START EXERCISE DATA

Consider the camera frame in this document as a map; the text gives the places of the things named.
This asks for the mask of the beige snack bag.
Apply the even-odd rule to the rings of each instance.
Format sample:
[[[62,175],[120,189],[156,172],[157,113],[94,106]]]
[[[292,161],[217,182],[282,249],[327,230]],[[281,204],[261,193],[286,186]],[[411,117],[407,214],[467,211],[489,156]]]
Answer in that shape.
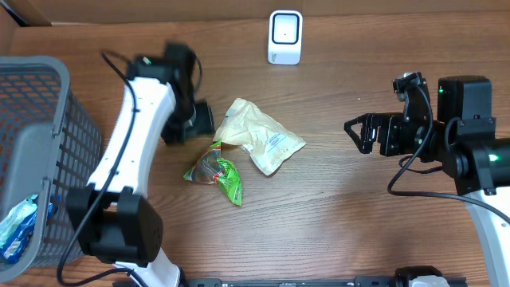
[[[237,98],[229,107],[214,140],[242,147],[267,176],[306,145],[297,134],[242,98]]]

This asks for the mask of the green snack bag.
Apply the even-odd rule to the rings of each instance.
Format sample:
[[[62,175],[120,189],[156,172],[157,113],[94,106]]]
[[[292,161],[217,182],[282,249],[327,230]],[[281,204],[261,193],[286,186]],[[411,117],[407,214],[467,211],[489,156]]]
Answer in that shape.
[[[221,140],[210,145],[183,178],[198,184],[214,184],[231,203],[242,205],[241,178],[233,162],[222,157]]]

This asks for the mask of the blue snack bar wrapper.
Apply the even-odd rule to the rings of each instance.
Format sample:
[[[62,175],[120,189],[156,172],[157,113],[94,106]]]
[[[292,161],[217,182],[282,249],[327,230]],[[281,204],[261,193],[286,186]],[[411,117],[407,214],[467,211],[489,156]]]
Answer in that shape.
[[[1,221],[1,262],[17,263],[32,236],[38,210],[38,195],[30,195],[14,206]]]

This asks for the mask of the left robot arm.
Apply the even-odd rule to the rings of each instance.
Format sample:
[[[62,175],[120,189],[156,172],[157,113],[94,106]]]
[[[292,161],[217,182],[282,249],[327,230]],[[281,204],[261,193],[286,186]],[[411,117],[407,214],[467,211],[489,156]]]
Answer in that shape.
[[[161,57],[138,55],[119,73],[124,98],[108,146],[84,187],[65,208],[75,234],[69,245],[113,267],[92,281],[126,273],[137,286],[183,286],[183,271],[162,248],[163,220],[148,202],[148,178],[160,140],[181,144],[214,133],[210,106],[195,99],[202,65],[196,53],[168,42]]]

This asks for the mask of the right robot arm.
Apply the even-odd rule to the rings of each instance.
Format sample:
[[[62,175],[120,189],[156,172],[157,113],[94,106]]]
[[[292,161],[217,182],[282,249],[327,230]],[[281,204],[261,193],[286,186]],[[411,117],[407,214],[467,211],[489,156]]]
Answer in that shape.
[[[420,72],[404,73],[392,85],[404,104],[402,112],[363,114],[345,122],[345,132],[363,154],[379,143],[381,155],[400,156],[400,169],[387,186],[389,194],[463,202],[481,243],[490,284],[507,286],[509,140],[496,138],[491,81],[475,75],[439,79],[436,112]],[[455,193],[396,191],[397,180],[416,159],[435,162],[428,172],[446,173]]]

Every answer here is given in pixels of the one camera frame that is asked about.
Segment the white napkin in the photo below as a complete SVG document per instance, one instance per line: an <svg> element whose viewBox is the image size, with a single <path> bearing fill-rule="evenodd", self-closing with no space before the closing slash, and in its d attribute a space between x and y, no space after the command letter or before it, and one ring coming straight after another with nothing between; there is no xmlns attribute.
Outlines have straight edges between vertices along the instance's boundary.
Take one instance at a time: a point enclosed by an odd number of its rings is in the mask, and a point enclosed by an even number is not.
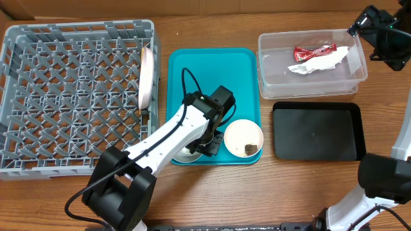
<svg viewBox="0 0 411 231"><path fill-rule="evenodd" d="M337 47L337 50L324 56L311 58L307 61L288 66L288 70L298 74L311 74L314 71L334 69L348 54L347 46Z"/></svg>

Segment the red snack wrapper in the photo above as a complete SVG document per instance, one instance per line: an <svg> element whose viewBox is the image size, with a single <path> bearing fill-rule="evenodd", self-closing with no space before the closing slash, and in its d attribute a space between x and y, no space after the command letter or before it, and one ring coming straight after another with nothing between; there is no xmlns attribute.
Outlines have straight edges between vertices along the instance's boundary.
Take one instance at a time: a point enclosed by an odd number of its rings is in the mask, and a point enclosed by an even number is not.
<svg viewBox="0 0 411 231"><path fill-rule="evenodd" d="M304 49L301 47L295 47L293 51L293 57L296 62L303 62L318 56L328 55L336 50L336 44L325 45L317 49Z"/></svg>

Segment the large white plate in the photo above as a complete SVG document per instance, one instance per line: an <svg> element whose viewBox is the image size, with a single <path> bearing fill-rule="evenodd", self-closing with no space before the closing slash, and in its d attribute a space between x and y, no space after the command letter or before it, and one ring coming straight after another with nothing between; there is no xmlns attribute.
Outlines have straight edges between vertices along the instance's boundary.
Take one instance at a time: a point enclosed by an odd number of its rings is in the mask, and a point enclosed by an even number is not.
<svg viewBox="0 0 411 231"><path fill-rule="evenodd" d="M138 103L139 110L145 109L151 101L154 76L154 56L149 48L141 51L141 73L139 78Z"/></svg>

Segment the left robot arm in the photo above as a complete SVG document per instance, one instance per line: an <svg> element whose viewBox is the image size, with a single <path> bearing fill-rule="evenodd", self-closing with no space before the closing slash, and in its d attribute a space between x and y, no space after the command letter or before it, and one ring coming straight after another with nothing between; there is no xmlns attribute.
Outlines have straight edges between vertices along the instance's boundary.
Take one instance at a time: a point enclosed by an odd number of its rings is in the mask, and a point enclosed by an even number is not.
<svg viewBox="0 0 411 231"><path fill-rule="evenodd" d="M145 140L121 151L107 148L95 167L82 202L107 230L147 230L148 211L157 175L179 155L193 160L218 153L223 134L217 129L235 107L233 93L218 87L184 96L177 113Z"/></svg>

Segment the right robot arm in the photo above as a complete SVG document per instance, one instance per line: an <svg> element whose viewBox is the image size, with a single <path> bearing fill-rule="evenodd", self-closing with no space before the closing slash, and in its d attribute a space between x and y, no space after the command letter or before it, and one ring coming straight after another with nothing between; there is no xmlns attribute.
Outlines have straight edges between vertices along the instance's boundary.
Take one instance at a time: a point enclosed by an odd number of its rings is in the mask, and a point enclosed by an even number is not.
<svg viewBox="0 0 411 231"><path fill-rule="evenodd" d="M400 0L394 14L367 6L348 29L365 39L382 61L400 71L410 61L410 0ZM383 211L410 201L410 109L389 157L368 153L358 166L358 185L339 203L313 218L307 230L368 230L369 221Z"/></svg>

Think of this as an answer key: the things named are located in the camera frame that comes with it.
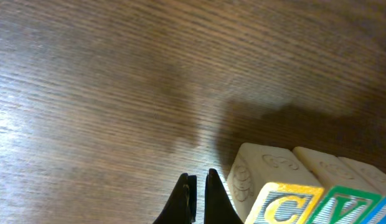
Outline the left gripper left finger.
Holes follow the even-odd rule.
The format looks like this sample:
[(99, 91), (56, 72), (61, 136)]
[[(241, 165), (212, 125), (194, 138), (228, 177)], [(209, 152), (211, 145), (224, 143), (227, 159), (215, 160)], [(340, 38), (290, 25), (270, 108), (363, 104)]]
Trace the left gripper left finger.
[(153, 224), (191, 224), (197, 213), (197, 176), (182, 173)]

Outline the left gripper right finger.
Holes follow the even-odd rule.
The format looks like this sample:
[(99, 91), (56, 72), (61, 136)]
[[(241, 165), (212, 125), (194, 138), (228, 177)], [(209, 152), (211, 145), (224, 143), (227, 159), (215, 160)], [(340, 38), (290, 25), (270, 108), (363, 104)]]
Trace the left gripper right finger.
[(209, 169), (206, 177), (204, 224), (243, 224), (215, 169)]

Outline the yellow C block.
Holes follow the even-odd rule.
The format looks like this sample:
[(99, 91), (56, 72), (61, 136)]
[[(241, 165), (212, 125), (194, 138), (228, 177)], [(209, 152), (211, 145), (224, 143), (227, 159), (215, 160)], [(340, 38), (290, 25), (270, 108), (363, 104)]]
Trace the yellow C block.
[(247, 142), (227, 184), (243, 223), (304, 223), (324, 193), (289, 149)]

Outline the green V block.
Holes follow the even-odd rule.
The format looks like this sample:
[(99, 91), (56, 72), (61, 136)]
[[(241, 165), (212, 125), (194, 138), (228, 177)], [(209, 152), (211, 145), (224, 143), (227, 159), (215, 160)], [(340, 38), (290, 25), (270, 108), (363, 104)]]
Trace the green V block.
[(305, 147), (293, 153), (324, 187), (307, 223), (360, 223), (381, 201), (381, 194), (336, 156)]

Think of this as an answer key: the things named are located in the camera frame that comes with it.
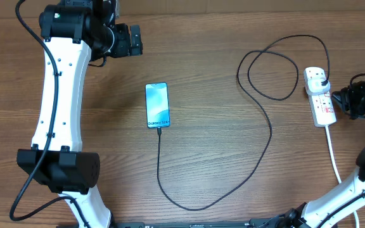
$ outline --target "wall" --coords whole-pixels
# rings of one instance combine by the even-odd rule
[[[23,17],[38,17],[47,4],[59,0],[28,0]],[[234,13],[254,11],[365,10],[365,0],[119,0],[121,15]],[[15,17],[17,0],[0,0],[0,18]]]

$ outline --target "white power cord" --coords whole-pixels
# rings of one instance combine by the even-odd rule
[[[328,139],[329,154],[330,154],[330,160],[332,161],[333,171],[335,171],[337,181],[340,184],[340,183],[342,183],[342,180],[340,178],[339,171],[337,170],[335,156],[333,154],[332,141],[330,139],[330,133],[329,133],[329,126],[325,125],[324,129],[326,131],[326,138]],[[357,212],[353,212],[353,215],[355,218],[355,228],[360,228],[359,216],[357,215]]]

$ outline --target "blue phone screen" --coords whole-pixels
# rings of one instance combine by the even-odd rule
[[[169,97],[165,82],[146,85],[147,126],[170,126]]]

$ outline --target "phone screen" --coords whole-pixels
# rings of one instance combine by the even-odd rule
[[[146,85],[147,126],[170,126],[169,96],[165,82]]]

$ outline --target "white power strip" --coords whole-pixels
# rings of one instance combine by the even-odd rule
[[[312,117],[316,127],[324,127],[336,122],[335,111],[330,99],[330,92],[328,88],[323,89],[317,95],[309,95],[308,85],[317,80],[326,79],[324,70],[319,67],[308,67],[304,71],[305,88],[309,97],[309,104],[311,105]]]

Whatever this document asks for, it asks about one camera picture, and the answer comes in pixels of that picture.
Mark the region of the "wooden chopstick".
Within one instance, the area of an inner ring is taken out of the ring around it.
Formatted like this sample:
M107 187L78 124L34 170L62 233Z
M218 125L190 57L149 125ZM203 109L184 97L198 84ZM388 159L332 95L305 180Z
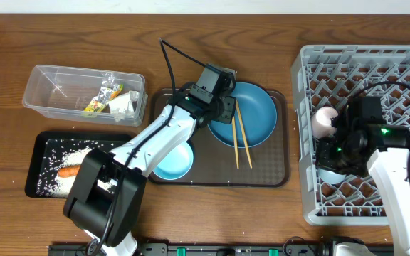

END EXERCISE DATA

| WHAT THE TASK ASKS |
Out of the entries, report each line that contains the word "phone".

| TASK OUTPUT |
$ outline --target "blue phone screen" --coords whole-pixels
$ outline --target "phone screen" --coords whole-pixels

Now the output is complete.